Em uma democracia plena, Executivo, Legislativo e Judiciário são poderes separados, executando de maneira autônoma o serviço que lhes cabe: respectivamente, governar, legislar e aplicar as leis do país. Nas democracias não tão plenas assim, vez por outra acontecem interferências, devidas ou indevidas, que não chegam a comprometer a integridade democrática. Ou melhor, não chegavam. Triste resultado da lavra de autocratas que viceja nesses tempos, o Poder Executivo vai virando, nos países que eles dominam, uma força que suga a independência do Legislativo e, principalmente, do Judiciário, reformado a seu gosto para lhes dar o que mais querem: poder total.
Em demonstração recente desse movimento, o primeiro-ministro de Israel, Benjamin Netanyahu, entrou em choque direto com a Suprema Corte e pior: chegou a desafiar uma deliberação sua, para depois voltar atrás. O embate teve origem na demissão de Ronen Bar, diretor do serviço de segurança interna, o Shin Bet, oficialmente por incompetência, mas na prática por ter mandado investigar assessores do governo suspeitos de corrupção. A oposição levou o caso à Suprema Corte, que ordenou o congelamento de qualquer providência até segunda ordem. O primeiro-ministro foi em frente e nomeou um substituto, mas depois recuou. Mesmo assim, deu sinais de que pode não acatar uma determinação para reintegrar Bar — passo que mergulharia Israel, em plena operação militar em Gaza, em uma crise constitucional inédita.

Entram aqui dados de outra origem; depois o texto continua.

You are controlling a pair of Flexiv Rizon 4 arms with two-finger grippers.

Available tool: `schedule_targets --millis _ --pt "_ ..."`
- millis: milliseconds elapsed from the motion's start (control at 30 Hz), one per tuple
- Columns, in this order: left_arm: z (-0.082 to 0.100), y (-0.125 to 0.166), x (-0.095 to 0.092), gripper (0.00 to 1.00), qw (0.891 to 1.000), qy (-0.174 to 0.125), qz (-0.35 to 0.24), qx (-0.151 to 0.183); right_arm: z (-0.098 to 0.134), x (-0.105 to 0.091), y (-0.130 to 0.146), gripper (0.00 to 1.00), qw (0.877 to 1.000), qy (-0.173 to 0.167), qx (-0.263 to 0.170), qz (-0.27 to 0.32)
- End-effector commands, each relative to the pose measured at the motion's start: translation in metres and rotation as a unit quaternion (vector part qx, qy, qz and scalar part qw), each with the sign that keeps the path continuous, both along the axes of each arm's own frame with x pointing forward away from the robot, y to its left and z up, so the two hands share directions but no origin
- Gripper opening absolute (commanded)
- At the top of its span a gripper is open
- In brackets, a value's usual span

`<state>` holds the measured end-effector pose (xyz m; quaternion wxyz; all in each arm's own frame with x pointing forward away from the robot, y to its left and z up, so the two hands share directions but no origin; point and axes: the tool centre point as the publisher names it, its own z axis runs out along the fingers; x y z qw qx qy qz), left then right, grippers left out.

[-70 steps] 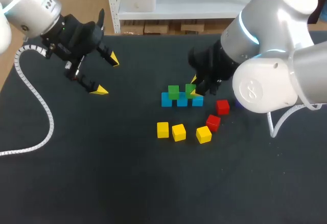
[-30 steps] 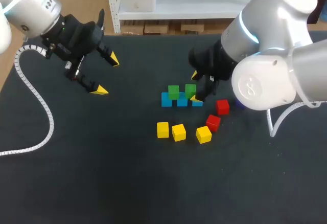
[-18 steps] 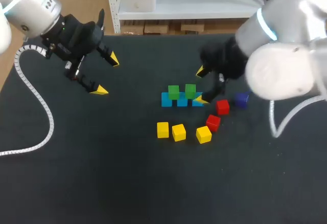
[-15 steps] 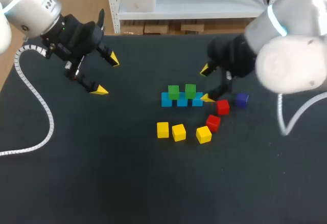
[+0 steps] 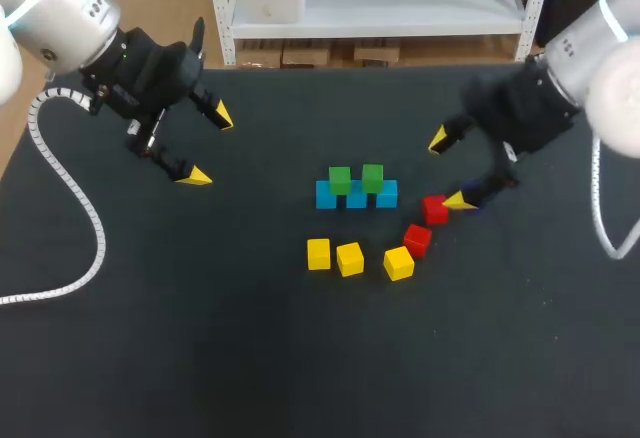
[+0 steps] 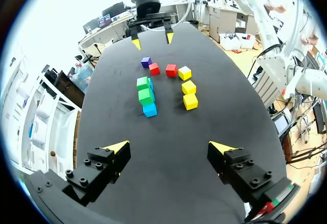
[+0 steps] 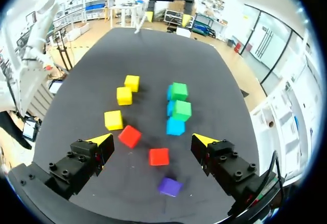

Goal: Place the blue cubes, place green cubes on the blue cubes, place the yellow cubes on the green cubes, then place the red cubes on the yellow cubes, and place purple cube on the red cubes.

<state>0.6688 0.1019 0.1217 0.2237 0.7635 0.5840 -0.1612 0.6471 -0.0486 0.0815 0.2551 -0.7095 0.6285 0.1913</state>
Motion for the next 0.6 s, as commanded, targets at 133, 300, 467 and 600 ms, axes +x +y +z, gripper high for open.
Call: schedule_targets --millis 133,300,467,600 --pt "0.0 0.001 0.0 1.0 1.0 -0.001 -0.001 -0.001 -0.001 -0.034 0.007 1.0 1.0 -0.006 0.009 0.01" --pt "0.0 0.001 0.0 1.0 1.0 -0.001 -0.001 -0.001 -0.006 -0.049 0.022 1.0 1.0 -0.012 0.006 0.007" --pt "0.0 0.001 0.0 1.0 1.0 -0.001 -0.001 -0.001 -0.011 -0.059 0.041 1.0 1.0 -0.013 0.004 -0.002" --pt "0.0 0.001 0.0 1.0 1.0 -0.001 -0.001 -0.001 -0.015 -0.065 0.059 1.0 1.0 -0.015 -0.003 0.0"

Longe de ser um episódio isolado, a crise se insere na campanha que Netanyahu empreende desde que voltou ao poder, em 2022, para controlar o Judiciário através de uma reforma que, entre outras coisas, reduz drasticamente a competência da Suprema Corte para anular decisões do Executivo que julgue inconstitucionais. “Os sinais não poderiam ser mais claros. Quem se preocupa com a democracia precisa levar muito a sério esse tipo de discurso”, afirma Suzie Navot, professora de direito constitucional do Israel Democracy Institute. No atacado, o primeiro-ministro quer se livrar de limites incômodos. No varejo, até as pedras douradas de Jerusalém sabem que sua meta é escapar dos processos por corrupção que enfrenta na Justiça.

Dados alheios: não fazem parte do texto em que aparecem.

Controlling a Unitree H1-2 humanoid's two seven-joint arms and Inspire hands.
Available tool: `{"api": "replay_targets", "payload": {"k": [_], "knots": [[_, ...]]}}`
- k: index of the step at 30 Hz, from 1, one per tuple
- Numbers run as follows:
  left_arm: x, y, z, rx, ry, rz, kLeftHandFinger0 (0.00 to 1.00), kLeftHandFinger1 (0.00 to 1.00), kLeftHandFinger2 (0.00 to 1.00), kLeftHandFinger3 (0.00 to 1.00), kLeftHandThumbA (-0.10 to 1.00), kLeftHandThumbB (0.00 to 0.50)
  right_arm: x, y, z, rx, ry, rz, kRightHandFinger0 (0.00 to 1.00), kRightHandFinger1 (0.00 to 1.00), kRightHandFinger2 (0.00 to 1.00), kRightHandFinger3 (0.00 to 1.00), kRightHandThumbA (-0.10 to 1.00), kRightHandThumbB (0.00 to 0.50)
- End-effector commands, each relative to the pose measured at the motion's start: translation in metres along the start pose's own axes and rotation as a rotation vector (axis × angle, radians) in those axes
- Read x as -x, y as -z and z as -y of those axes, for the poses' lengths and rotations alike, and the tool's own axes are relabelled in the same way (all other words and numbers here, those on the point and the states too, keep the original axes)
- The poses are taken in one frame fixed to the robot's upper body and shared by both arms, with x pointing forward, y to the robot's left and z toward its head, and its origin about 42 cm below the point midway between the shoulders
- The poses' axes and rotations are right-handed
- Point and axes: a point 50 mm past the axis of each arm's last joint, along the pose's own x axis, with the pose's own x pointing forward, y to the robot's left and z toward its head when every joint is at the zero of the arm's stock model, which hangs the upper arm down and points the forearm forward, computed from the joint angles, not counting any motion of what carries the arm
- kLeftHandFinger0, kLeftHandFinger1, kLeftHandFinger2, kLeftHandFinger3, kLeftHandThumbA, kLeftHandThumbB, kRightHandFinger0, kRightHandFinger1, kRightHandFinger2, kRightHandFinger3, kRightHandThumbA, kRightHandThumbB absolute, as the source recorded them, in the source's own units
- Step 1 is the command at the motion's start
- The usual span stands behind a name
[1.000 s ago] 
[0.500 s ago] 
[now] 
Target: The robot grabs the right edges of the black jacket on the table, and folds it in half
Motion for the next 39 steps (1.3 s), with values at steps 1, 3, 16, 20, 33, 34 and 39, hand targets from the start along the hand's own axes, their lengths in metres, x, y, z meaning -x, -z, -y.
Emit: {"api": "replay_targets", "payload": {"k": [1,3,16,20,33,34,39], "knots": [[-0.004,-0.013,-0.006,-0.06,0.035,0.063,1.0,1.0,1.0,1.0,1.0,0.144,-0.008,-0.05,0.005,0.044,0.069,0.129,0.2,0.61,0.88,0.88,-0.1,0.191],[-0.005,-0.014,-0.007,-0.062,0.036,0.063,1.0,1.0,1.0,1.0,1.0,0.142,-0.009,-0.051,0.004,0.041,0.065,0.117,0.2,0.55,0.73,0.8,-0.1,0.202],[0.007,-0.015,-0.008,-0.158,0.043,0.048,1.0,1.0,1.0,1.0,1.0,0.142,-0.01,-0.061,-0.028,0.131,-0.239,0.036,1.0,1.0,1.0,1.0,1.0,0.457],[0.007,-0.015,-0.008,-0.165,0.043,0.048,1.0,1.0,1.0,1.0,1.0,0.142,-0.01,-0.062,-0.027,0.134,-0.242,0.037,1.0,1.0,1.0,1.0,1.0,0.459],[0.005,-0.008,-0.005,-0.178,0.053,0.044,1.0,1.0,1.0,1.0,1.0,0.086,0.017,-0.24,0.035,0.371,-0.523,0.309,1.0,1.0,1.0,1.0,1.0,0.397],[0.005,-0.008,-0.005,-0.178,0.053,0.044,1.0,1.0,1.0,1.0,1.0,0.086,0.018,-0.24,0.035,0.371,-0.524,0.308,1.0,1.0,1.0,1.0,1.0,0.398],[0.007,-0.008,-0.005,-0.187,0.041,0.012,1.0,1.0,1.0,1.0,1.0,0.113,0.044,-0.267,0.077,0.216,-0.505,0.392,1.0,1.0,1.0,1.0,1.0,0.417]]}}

Enfraquecer o Judiciário, seja preenchendo tribunais com juízes alinhados ao poder, seja modificando leis que limitam a autoridade do Executivo, seja com uma mistura de tudo isso, é receita clássica seguida pelos autocratas de plantão — de Vladimir Putin, na Rússia, a Viktor Orbán, na Hungria, e Recep Tayyip Erdogan, na Turquia. No poder há mais de duas décadas, Erdogan implementou uma série de mudanças constitucionais para se eternizar no poder, mas foi sobretudo depois de uma tentativa de golpe em 2016 que promoveu o expurgo de milhares de juízes e tomou conta do aparato judicial. Tomou e provou que o fez: em março, seu principal rival, Ekrem Imamoglu, prefeito de Istambul, foi acusado de corrupção, detido, interrogado, encarcerado e destituído do cargo em apenas quatro dias.
Há quinze anos no governo, Orbán — que acaba de receber com honras em Budapeste o israelense Netanyahu, dando uma banana para a ordem de prisão decretada pelo Tribunal Penal Internacional (do qual aproveitou para retirar a Hungria) — aparelhou tribunais constitucionais com juízes simpáticos ao regime e forçou centenas a se aposentar. “Autocratas modernos não agem sozinhos. Suas conexões são complementadas e sustentadas por um quadro variado de especialistas jurídicos, estrategistas e acadêmicos, bem-educados e cosmopolitas”, alerta Cecilia Menjívar, socióloga da Universidade da Califórnia em Los Angeles.
Desde que retornou à Casa Branca, em janeiro, Donald Trump, notório admirador de figuras imperiais, também adotou o conflito com o Judiciário como estratégia, testando (e até extrapolando) limites e inundando o sistema com ordens executivas que vão além de sua competência. Em um ato sem precedentes, a Casa Branca despachou imigrantes venezuelanos para El Salvador, desobedecendo à ordem de um juiz federal que Trump classificou de “esquerdista lunático”. Além de intimidar juízes, o presidente declarou guerra aos grandes escritórios de advocacia que tenham defendido causas contrárias ao governo, em geral, e a ele, pessoalmente. Ameaçados de perder contratos federais e causas de grandes empresas, alguns cederam rapidamente e se comprometeram a não desafiar as diretrizes da Casa Branca. Quando até advogados americanos — praticamente um poder paralelo — se curvam abertamente ao Executivo no país-símbolo da democracia, a previsão é de chuvas e trovoadas que podem engrossar ainda mais a enxurrada de autoritarismo.